Le Smart TV della Samsung ci ascoltano

Nella politica sulla privacy, Samsung ammette che il riconoscimento vocale condivide dati delle conversazioni.

Un paio di settimane fa, qualcuno ha citato su Reddit un estratto dei termini di servizio delle Smart TV della Samsung: “Tenere presente che qualora le parole pronunciate includano informazioni personali o sensibili, tali informazioni saranno comprese tra i dati acquisiti e trasmessi al fornitore esterno per il fatto che l’utente impiega il Riconoscimento vocale”.

Samsung

Nei giorni successivi a questa rivelazioni, tutti i media hanno espresso la propria opinione su queste specie di “intercettazioni” da parte della Smart TV. Purtroppo, fino a quando non verranno create delle estensioni specifiche per queste televisioni intelligenti in grado di tutelare la privacy degli utenti (del tipo “Do Not Track” o “AdBlock“), l’unico modo per difendersi è disabilitare l’opzione di riconoscimento vocale.

Innanzitutto voglio ammettere che non conosco bene i meccanismi interni di funzionamento delle vecchie Google TV, delle Smart TV odierne della Samsung o dei futuri sistemi operativi Tizen, per cui non posso dire con certezza se si possano creare o meno plugin simili a quelli dei browser.

In ogni caso, informandomi un po’ sull’argomento, ho  visto che non esiste una politica specifica che impedisca la creazione di add-on per la privacy; tuttavia, al momento non esistono plugin per la privacy sviluppati per le Smart TV, comprese quella della marca Samsung.

Se pensate che solo Samsung abbia indicato questi termini di servizio, abbiamo cattive notizie: non è così.

Purtroppo dobbiamo aggiungere un dettaglio: se pensate che solamente Samsung abbia indicato questi termini di servizio, in realtà non è così.

Apple, ad esempio, si riserva il diritto di “utilizzare dati personali a fini interni, per verifiche, analisi dei dati e ricerche per migliorare i prodotti, i servizi e le comunicazioni con i clienti di Apple”. Inoltre, può condividere queste informazoni con le sue “affiliate” (ovunque si trovino).
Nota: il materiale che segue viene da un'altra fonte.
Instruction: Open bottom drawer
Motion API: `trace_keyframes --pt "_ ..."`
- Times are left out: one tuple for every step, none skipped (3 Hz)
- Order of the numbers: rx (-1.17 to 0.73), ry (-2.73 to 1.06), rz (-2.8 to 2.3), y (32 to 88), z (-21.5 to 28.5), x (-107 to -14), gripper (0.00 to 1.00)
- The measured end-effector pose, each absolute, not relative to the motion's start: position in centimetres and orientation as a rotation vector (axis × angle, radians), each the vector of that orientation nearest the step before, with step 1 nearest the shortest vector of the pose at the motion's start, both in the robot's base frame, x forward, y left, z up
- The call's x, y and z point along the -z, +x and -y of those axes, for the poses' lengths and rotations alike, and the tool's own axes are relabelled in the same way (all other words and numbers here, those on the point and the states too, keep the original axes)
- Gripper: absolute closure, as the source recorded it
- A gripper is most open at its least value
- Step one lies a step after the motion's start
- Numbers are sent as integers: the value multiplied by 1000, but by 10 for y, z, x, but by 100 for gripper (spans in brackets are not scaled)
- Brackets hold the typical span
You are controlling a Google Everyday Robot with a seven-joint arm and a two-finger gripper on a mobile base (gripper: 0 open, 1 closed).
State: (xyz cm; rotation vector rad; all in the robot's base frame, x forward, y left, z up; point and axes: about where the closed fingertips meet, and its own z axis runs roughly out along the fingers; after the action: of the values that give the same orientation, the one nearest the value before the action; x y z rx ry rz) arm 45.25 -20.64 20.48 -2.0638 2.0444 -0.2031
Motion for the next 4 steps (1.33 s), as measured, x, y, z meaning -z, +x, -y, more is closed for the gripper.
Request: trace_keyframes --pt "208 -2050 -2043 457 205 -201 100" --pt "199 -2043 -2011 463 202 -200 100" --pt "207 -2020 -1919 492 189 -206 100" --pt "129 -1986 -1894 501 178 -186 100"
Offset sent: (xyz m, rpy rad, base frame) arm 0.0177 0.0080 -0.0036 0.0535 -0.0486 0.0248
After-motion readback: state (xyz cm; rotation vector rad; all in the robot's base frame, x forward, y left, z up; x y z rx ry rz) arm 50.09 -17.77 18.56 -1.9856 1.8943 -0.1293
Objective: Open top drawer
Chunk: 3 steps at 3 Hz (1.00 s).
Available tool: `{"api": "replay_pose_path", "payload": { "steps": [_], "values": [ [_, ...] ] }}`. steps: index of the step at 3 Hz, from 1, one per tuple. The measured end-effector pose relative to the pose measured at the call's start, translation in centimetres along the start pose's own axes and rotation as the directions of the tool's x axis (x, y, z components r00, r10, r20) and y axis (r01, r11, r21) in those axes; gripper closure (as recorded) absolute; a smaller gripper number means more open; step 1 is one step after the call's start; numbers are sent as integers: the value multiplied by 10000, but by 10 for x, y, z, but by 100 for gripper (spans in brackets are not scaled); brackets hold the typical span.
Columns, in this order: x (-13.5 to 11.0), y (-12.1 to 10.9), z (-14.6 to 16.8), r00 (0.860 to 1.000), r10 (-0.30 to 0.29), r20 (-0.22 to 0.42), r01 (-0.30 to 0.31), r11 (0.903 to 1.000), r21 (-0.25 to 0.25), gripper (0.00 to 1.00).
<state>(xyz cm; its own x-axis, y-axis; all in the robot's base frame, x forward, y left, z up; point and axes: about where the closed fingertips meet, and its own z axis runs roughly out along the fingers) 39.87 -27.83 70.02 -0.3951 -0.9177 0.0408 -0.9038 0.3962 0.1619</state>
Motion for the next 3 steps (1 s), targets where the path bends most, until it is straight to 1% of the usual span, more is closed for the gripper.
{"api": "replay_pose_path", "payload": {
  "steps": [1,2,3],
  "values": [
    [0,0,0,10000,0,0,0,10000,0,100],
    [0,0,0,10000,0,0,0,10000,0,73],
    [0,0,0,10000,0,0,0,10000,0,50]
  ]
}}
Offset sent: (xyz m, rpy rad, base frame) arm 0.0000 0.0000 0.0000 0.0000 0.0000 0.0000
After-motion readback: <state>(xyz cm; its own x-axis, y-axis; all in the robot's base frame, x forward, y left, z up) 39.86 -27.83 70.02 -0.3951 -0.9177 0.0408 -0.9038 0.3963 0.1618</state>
Dobbiamo dire anche che Siri non immagazzina le informazioni di geolocalizzazione al di fuori del telefono; tuttavia, né nella politica di privacy né nella pagina dedicata a Siri è chiaro se vengano immagazzinate o condivise le informazioni comunicate a voce con Siri. Abbiamo contattato Apple per avere maggiori informazioni al riguardo, ma non ci aspettiamo una risposta.

Google ha ammesso di raccogliere informazioni sui servizi impiegati dall’utente, anche se nasconde intelligentemente questi dettagli nelle finestre pop-up. Le informazioni raccolte includono: uso dei dati e preferenze di sistema, messaggi Gmail (il contenuto), informazioni del profilo di Google+, foto, video, cronologia del browser, ricerce su Maps, documenti (contenuto) e altri servizi.

L’unico modo per sapere come un’azienda gestisce i dati personali è leggendo la politica sulla privacy e i termini di servizio.

Si tratta solo di un paio di esempi, tuttavia l’unico modo per sapere come un’azienda gestisce i dati personali è leggendo attentamente la politica sulla privacy e i termini di servizio.Tutti sappiamo che si tratta di documenti lunghi e difficoltosi da leggere con il loro “legalese” e che la maggior parte delle volte spuntiamo la casella confermando di aver letto e di accettare le condizioni senza averlo fatto realmente.

E spesso anche leggendo ogni riga, non è detto che riusciamo a capirci qualcosa. L’argomentazione secondo la quale accettare ciecamente delle condizioni non rappresenti un vero e proprio consenso (e tantomeno consenso informato) è valida e circola da molto tempo ormai. Per il momento, resta il fatto che accettare i termini e le condizioni di servizio senza aver letto l’accordo rimane una pratica molto comune, non importa quanto desideriamo che tali condizioni diventino più comprensibili.

Non possiamo prevedere il futuro ma possiamo dire che nel tempo ci saranno sempre più dispositivi connessi a Internet,  molti dei quali avranno probabilmente opzioni di riconoscimento vocale più efficaci ed invasive. Google, Apple, Samsung e altri giganti della tecnologia stanno avanzando verso questa strada e, che le accettiamo o meno, sono ben coscienti del problema della privacy. Venderanno pure i nostri dati a terze parti, ma è qualcosa a cui hanno pensato prima di metterlo in pratica.

Il problema sarà quando altre case produttrici non con la stessa esperienza in questioni di privacy includeranno il riconoscimento vocale nei propri prodotti. Lì le cose si faranno davvero interessanti.